WHAT TO WORK ON: Scan the material below for every line with the string "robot", and copy those lines.

:::

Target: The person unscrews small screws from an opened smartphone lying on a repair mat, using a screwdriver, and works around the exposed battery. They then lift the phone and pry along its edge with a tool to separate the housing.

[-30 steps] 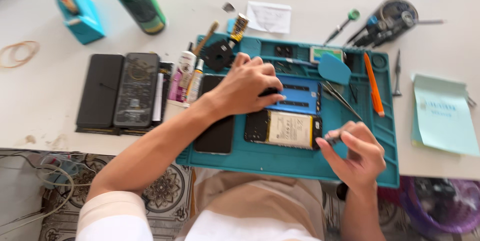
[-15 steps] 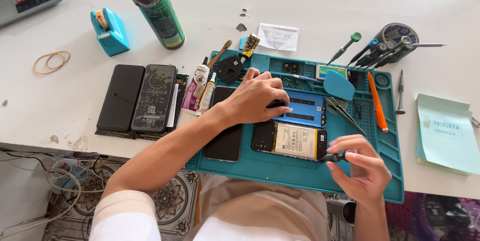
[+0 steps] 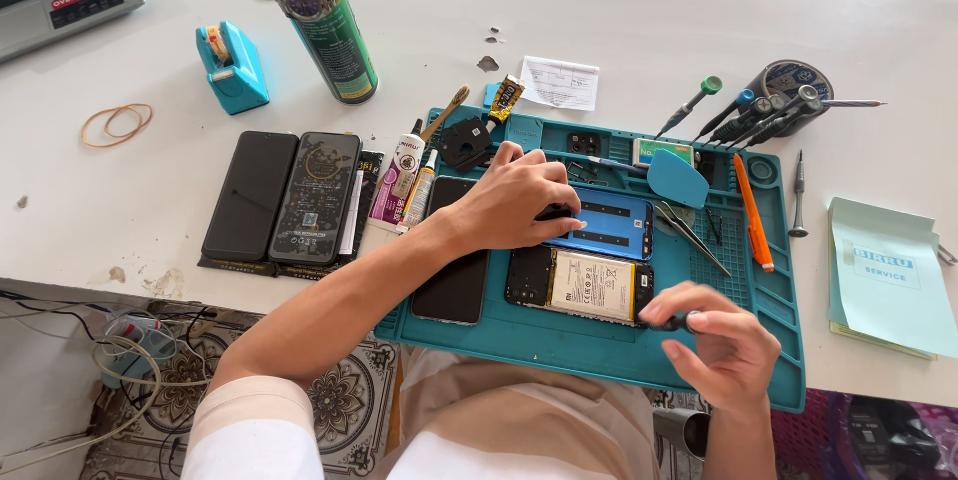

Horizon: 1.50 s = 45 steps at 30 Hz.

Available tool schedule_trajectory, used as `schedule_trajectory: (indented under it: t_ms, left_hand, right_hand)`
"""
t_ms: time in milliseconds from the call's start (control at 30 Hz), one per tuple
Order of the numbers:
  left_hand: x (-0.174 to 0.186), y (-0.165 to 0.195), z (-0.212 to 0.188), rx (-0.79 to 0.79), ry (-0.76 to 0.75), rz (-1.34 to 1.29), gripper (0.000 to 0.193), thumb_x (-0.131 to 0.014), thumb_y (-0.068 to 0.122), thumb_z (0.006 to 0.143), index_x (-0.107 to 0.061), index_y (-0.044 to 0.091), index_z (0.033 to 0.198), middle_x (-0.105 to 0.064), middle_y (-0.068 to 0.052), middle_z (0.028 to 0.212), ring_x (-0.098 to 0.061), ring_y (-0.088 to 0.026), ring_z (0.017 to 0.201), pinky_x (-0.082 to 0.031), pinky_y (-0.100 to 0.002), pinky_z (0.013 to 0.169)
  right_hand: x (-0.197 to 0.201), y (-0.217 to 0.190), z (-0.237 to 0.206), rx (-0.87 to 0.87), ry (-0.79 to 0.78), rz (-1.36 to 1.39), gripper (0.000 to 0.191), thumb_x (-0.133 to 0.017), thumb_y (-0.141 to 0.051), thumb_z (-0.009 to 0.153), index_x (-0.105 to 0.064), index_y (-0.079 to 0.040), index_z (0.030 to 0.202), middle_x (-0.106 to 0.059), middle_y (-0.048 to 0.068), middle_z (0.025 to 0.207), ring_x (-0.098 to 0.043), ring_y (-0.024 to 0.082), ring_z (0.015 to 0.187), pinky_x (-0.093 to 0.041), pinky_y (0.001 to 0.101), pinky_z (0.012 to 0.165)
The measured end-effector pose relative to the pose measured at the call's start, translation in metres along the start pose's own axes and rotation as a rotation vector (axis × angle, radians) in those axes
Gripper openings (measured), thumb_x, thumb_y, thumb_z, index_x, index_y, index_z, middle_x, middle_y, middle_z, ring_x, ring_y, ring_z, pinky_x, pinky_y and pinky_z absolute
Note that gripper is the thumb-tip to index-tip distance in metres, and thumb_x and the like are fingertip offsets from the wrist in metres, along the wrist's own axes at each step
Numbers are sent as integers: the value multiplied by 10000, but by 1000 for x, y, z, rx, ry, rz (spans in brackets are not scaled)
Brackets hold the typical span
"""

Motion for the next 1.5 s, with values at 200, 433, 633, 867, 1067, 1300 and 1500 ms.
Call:
schedule_trajectory:
  t_ms: [200, 433, 633, 867, 1067, 1300, 1500]
  left_hand:
    - [-2, -2, 0, -2, -4, -13, 303, -716, 479, 936, -815, 192, 951, -674, -1, 907, -580, -192, 922, -320, -421, 933]
    - [-1, -1, 1, -4, 1, -5, 302, -715, 479, 934, -814, 194, 944, -675, -3, 903, -581, -196, 912, -318, -418, 920]
    - [5, 4, 3, 2, -6, -13, 282, -722, 455, 932, -815, 190, 945, -667, -7, 896, -577, -204, 910, -316, -413, 913]
    - [7, 10, 6, -13, -4, -16, 242, -748, 420, 919, -808, 186, 943, -659, 1, 900, -581, -209, 938, -310, -421, 890]
    - [7, 13, 10, -2, 4, -45, 224, -762, 401, 918, -804, 183, 948, -672, 21, 905, -584, -189, 930, -310, -416, 899]
    - [5, 16, 15, 4, -1, -63, 206, -778, 374, 922, -810, 175, 963, -680, 13, 911, -566, -183, 890, -309, -404, 902]
    - [2, 17, 16, 4, -7, -57, 214, -794, 375, 912, -813, 168, 963, -687, 14, 921, -562, -178, 879, -304, -398, 881]
  right_hand:
    - [8, 2, -2, -69, 139, -56, 503, -748, 60, 885, -615, -82, 1349, -675, 222, 1116, -673, 276, 1048, -570, 425, 934]
    - [5, 0, -1, -55, 99, -5, 440, -737, -11, 910, -598, -85, 1320, -665, 245, 1198, -663, 317, 1097, -527, 476, 960]
    - [3, -3, 3, -33, 69, 42, 420, -730, 6, 902, -612, -91, 1292, -715, 222, 1117, -699, 280, 982, -545, 453, 917]
    - [5, 3, 3, -21, 172, -295, 601, -802, 128, 782, -558, -68, 1294, -675, 184, 1066, -688, 252, 965, -614, 362, 810]
    - [5, -1, -1, -6, 186, -265, 562, -690, 139, 883, -487, -110, 1345, -690, 203, 1122, -737, 282, 1056, -633, 430, 938]
    - [8, -8, 9, 31, 112, -392, 575, -748, 113, 802, -497, -99, 1275, -575, 258, 1125, -650, 306, 1004, -622, 382, 794]
    - [12, -3, 0, 20, 125, -253, 511, -718, 134, 885, -508, -106, 1284, -661, 190, 1086, -714, 259, 984, -616, 345, 802]
Point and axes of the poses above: each hand's wrist, its own z-axis towards the middle knuckle, its own x-axis out of the back of the hand, y = z × x, the point moved 5 cm from there along z, towards the middle knuckle
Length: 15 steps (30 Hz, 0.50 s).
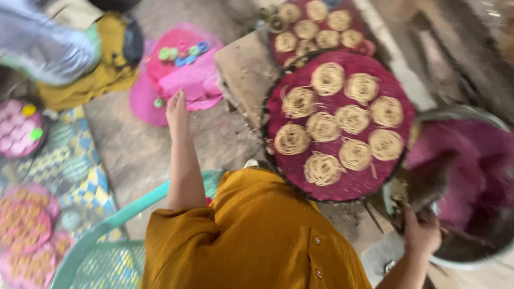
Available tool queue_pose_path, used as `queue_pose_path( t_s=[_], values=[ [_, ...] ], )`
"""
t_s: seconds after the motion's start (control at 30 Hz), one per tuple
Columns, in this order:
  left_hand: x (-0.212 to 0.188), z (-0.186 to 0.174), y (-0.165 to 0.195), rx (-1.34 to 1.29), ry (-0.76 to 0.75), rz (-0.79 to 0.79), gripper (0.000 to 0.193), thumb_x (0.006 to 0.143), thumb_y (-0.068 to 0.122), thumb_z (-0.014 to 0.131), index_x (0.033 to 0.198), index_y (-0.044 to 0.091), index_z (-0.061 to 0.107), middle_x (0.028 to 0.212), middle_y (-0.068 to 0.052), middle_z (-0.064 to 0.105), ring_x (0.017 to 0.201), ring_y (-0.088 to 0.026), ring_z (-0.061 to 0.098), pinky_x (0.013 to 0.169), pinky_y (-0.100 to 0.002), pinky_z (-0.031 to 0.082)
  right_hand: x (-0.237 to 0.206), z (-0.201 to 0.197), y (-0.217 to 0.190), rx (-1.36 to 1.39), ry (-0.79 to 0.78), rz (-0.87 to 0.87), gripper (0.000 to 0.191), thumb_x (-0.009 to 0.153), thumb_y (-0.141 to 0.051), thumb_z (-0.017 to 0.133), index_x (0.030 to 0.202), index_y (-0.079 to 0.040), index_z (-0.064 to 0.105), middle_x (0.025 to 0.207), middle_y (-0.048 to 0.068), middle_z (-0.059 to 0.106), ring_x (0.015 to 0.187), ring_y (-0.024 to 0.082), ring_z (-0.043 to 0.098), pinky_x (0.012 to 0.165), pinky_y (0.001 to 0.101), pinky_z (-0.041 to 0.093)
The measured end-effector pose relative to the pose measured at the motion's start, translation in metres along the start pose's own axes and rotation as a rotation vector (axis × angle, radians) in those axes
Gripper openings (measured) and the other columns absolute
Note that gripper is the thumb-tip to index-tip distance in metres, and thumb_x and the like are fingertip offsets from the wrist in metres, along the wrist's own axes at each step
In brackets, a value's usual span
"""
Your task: The person scoops dough from a basin into a manual noodle press, pulls down the press lever to extrude noodles onto a round tray, and cuts the strands free, repeating the cycle to build up nests of noodles on the tray.
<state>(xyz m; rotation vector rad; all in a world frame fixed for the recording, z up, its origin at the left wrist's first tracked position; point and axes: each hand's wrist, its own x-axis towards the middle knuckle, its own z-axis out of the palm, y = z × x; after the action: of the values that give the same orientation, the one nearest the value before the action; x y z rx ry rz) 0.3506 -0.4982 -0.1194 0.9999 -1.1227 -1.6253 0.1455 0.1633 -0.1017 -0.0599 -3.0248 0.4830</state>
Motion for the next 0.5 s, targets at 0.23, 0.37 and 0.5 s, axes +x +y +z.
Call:
queue_pose_path(
  t_s=[0.23, 0.37, 0.5],
  values=[
    [0.025, -0.063, -0.053, 0.016, 0.241, -0.392, 0.015, 0.097, 0.032, 0.066, 0.097, 0.017, 0.067, 0.069, 0.009, 0.046, 0.054, -0.003, 0.035, 0.046, -0.022, 0.027, -0.01, 0.002, 0.006, -0.101, 0.095, -0.086, 0.058, 0.102, -0.06, 0.07, 0.109, -0.002, 0.076, 0.095, 0.013, 0.077, 0.089, 0.029, 0.075, 0.089, 0.0448, 0.057],
    [0.059, -0.064, -0.091, 0.036, 0.215, -0.463, 0.015, 0.091, 0.031, 0.065, 0.1, 0.019, 0.069, 0.077, 0.01, 0.052, 0.06, -0.004, 0.04, 0.048, -0.023, 0.031, -0.008, 0.001, -0.012, -0.04, 0.151, -0.172, 0.055, 0.103, -0.054, 0.07, 0.108, 0.0, 0.074, 0.096, 0.014, 0.075, 0.089, 0.026, 0.074, 0.089, 0.0393, 0.057],
    [0.111, -0.051, -0.123, 0.198, 0.179, -0.672, 0.027, 0.092, 0.039, 0.064, 0.106, 0.016, 0.068, 0.089, 0.003, 0.058, 0.072, -0.013, 0.046, 0.055, -0.031, 0.038, -0.006, 0.0, -0.058, -0.074, 0.195, -0.109, 0.053, 0.103, -0.052, 0.069, 0.113, 0.0, 0.071, 0.1, 0.014, 0.073, 0.092, 0.026, 0.072, 0.09, 0.0393, 0.056]
  ],
)
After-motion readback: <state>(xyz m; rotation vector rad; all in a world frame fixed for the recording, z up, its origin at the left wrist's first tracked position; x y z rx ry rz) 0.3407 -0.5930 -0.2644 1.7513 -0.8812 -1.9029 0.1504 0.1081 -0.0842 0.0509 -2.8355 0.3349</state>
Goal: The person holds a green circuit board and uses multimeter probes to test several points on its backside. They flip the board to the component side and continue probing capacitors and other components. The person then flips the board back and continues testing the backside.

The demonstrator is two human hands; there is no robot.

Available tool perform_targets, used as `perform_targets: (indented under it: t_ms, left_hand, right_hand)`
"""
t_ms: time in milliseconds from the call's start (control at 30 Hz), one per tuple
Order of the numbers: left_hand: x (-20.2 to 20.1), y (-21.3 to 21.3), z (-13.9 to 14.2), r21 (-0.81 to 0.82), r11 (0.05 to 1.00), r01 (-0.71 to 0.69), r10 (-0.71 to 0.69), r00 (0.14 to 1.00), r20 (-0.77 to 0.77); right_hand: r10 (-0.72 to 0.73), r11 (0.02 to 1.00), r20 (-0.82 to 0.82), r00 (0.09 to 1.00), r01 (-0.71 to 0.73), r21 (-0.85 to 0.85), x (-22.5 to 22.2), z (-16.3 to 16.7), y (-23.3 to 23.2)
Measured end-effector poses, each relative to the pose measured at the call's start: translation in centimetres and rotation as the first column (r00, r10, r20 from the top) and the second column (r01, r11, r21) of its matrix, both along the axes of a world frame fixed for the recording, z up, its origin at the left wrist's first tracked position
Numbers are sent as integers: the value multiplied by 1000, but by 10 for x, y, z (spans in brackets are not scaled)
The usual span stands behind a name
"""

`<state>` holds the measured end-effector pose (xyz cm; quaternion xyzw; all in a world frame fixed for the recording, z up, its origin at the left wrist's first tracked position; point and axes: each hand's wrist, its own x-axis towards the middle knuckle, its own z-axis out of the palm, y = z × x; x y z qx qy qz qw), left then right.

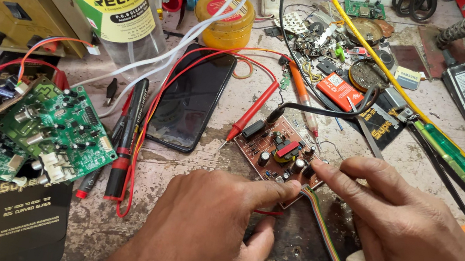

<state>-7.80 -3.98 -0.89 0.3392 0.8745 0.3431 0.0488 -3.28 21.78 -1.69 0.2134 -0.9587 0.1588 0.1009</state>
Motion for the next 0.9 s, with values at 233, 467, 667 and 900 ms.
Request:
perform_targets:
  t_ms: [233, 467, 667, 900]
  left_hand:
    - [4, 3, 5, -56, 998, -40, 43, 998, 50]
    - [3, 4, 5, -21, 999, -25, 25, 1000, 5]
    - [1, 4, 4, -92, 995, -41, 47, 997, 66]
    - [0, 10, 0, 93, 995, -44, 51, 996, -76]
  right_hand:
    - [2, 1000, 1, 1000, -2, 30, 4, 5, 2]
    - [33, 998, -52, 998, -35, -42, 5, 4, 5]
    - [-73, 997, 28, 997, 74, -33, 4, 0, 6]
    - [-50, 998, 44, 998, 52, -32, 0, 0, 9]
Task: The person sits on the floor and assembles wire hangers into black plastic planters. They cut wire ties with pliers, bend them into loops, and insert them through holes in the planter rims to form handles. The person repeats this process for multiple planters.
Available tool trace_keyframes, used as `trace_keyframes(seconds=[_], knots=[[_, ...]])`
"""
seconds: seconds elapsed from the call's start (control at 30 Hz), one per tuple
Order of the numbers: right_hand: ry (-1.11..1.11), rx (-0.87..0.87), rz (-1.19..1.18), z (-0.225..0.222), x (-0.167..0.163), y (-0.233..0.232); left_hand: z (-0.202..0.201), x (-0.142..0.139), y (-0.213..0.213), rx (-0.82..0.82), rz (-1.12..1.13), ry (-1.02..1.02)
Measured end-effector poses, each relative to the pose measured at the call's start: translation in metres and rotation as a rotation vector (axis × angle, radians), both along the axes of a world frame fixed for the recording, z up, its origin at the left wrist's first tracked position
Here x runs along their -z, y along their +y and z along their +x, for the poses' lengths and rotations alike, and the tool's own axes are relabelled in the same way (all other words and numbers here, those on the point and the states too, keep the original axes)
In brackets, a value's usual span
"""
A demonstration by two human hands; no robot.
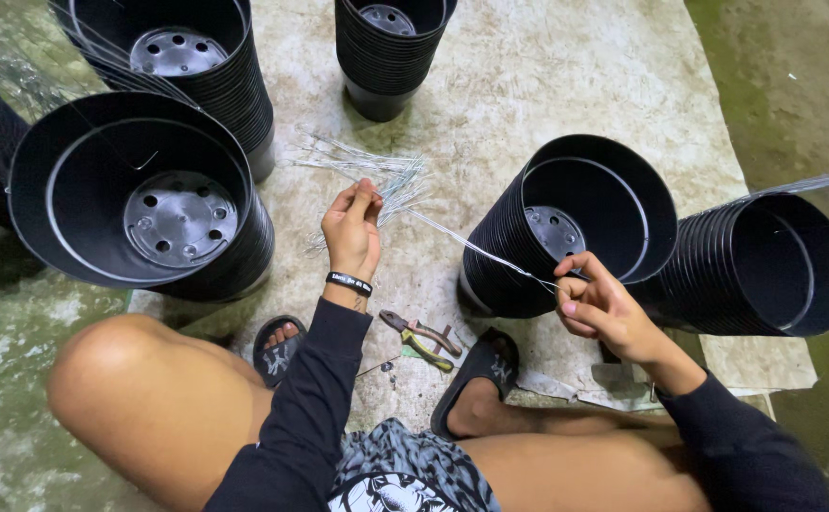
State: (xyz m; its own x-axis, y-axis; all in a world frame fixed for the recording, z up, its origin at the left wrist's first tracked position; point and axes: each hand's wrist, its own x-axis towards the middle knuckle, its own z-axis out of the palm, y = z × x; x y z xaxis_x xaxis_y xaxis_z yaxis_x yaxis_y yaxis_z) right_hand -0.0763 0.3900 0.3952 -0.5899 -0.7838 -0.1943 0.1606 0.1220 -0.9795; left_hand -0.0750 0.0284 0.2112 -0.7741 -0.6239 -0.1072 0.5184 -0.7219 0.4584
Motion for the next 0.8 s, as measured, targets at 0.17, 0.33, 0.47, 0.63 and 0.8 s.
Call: trace_keyframes(seconds=[0.17, 0.33, 0.47, 0.63, 0.8], knots=[[0.335, -0.032, 0.086, 0.011, -0.008, -0.004, -0.006, 0.009, -0.011, -0.016, 0.021, -0.006], [1.169, -0.204, 0.324, 0.033, -0.017, -0.021, -0.008, 0.022, -0.019, 0.011, 0.098, -0.039], [1.439, -0.356, 0.231, 0.038, -0.027, -0.03, -0.01, 0.031, -0.022, 0.031, 0.11, -0.069], [1.646, -0.408, 0.215, 0.043, -0.025, -0.027, -0.01, 0.034, -0.026, 0.051, 0.136, -0.079], [1.119, -0.092, 0.244, 0.046, 0.0, -0.01, -0.008, 0.028, -0.032, 0.044, 0.12, -0.028]])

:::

RESULT OF THIS EXERCISE:
The demonstrator is two human hands; there is no robot.
A demonstration by two human hands; no robot.

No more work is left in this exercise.